*Exercise prompt*:
Return every line from the one with "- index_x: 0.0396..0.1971" through the one with "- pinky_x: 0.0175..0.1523", inclusive, exactly as it appears below.

*Records to use*:
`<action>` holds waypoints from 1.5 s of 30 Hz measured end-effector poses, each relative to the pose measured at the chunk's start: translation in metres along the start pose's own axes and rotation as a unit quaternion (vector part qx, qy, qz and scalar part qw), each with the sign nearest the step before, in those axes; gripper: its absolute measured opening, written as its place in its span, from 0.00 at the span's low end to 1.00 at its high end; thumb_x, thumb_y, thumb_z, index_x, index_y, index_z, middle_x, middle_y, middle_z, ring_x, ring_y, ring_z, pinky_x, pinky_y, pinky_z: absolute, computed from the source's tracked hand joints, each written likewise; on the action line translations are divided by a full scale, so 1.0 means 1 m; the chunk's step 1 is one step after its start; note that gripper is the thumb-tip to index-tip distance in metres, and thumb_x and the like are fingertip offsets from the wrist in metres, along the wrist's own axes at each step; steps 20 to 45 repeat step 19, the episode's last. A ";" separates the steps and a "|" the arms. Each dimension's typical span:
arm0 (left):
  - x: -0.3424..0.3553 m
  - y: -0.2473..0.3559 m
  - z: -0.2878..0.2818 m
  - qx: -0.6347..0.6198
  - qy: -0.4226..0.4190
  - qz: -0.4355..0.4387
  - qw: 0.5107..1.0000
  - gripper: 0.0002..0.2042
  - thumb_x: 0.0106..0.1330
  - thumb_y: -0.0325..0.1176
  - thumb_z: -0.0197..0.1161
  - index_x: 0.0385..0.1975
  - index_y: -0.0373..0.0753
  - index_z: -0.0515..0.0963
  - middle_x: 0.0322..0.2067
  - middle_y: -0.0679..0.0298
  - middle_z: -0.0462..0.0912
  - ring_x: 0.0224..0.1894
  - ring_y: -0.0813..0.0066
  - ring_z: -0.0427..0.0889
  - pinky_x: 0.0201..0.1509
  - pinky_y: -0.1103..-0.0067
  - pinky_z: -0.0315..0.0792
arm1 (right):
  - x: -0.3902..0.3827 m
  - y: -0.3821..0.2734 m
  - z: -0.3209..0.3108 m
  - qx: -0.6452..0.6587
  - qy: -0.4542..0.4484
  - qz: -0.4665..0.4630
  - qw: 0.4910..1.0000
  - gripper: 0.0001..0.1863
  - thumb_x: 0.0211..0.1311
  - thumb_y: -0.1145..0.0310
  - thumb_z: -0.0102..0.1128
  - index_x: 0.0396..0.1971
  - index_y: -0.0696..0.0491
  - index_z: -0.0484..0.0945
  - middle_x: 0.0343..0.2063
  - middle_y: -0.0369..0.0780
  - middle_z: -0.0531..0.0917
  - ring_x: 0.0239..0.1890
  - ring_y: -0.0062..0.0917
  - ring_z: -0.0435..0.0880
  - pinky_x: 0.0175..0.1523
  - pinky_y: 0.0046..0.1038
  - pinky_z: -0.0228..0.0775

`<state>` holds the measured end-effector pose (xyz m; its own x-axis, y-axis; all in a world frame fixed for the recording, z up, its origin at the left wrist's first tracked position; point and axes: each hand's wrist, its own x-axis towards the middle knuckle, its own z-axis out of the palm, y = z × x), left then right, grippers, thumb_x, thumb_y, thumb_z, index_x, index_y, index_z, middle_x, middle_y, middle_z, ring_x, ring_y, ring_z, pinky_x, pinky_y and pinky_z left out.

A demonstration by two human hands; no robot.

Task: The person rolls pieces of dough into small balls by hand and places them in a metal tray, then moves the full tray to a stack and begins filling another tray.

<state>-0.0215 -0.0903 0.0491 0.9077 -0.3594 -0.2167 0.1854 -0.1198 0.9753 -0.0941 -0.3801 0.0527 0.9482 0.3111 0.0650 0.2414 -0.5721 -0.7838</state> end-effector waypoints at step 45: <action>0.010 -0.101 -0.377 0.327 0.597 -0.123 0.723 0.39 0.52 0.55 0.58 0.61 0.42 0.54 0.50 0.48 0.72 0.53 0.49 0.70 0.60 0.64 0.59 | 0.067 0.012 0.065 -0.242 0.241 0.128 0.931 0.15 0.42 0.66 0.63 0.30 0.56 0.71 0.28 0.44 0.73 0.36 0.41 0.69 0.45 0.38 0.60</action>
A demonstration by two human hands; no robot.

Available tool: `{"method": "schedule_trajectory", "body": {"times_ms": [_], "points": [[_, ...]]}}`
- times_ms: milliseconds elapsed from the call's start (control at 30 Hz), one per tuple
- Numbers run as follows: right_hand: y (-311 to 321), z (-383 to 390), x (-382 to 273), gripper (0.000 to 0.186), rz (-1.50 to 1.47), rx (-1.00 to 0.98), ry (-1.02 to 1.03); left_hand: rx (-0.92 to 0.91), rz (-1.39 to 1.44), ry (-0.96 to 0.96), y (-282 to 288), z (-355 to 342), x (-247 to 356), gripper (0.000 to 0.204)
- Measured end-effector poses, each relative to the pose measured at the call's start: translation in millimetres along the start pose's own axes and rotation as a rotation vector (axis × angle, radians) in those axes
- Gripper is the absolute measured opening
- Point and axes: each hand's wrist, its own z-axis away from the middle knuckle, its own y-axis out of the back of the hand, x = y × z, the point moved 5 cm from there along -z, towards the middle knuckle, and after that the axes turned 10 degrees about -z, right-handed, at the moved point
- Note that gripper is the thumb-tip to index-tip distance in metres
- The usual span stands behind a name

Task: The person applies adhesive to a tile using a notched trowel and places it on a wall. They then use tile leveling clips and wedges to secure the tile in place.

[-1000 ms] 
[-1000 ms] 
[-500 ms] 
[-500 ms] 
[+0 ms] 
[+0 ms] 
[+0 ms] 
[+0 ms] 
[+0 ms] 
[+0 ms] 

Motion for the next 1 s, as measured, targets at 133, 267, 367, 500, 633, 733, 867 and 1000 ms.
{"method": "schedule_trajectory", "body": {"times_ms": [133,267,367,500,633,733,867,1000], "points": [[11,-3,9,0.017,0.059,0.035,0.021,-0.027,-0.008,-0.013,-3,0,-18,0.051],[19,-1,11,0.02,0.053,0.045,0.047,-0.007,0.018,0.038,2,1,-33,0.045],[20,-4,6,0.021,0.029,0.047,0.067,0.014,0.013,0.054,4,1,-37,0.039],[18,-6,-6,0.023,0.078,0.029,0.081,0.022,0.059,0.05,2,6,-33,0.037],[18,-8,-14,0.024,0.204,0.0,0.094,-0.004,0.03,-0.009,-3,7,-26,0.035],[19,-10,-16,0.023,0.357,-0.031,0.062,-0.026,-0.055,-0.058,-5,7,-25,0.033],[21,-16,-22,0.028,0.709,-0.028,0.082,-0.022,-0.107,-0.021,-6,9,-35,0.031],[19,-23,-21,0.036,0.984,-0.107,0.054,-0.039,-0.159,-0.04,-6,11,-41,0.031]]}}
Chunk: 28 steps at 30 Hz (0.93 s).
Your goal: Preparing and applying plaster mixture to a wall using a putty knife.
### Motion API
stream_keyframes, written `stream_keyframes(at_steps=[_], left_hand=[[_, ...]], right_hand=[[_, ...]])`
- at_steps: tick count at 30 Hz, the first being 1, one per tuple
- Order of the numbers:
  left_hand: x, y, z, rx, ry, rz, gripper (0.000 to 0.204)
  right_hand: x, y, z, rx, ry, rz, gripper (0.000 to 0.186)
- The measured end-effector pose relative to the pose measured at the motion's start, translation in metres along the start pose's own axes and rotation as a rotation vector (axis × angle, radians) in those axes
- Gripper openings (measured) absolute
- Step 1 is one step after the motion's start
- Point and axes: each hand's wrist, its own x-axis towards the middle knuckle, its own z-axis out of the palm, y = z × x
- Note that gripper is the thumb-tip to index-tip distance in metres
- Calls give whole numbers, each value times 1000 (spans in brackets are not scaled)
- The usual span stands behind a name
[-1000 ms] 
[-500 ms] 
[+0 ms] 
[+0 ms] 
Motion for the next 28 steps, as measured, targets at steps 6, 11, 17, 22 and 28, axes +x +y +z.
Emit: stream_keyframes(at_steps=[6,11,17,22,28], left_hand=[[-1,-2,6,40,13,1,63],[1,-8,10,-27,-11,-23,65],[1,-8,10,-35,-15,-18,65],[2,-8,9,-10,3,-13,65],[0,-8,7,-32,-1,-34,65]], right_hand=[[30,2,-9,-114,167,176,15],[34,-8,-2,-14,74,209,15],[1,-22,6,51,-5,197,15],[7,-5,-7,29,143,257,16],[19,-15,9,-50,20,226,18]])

*Solution for this problem*:
  - index_x: 0.0396..0.1971
  - index_y: -0.0696..0.0491
  - index_z: -0.0484..0.0945
  - middle_x: 0.0343..0.2063
  - middle_y: -0.0369..0.0780
  - middle_z: -0.0531..0.0917
  - ring_x: 0.0239..0.1890
  - ring_y: -0.0062..0.0917
  - ring_z: -0.0435..0.0880
  - pinky_x: 0.0175..0.1523

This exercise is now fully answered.